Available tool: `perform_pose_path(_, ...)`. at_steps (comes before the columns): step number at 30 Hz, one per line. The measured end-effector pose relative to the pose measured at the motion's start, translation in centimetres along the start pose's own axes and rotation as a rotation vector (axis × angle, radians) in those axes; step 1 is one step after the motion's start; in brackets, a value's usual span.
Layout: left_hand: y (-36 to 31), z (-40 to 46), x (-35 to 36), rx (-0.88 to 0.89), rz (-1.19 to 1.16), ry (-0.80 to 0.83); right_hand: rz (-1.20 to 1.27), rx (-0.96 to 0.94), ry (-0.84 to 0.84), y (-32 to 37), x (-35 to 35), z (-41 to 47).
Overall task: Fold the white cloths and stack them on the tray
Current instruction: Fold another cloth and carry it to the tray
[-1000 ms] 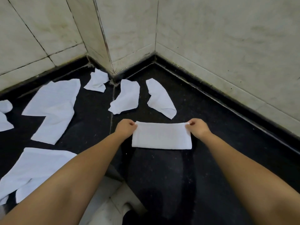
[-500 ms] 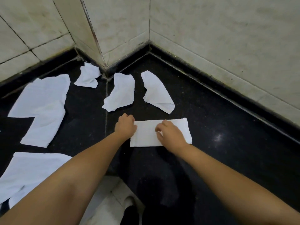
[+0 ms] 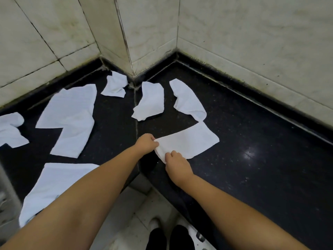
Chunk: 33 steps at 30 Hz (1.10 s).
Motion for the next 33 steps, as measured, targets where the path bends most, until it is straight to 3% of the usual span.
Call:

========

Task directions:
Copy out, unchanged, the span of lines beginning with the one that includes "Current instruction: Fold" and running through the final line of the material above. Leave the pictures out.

Finished task:
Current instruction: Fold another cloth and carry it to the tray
[-1000 ms] 
[-500 ms] 
[+0 ms] 
Chunk: 33 steps at 30 Hz (1.10 s).
Motion for the next 33 steps, as measured, targets where the path bends most, until it is straight to 3% of the usual span.
Call:

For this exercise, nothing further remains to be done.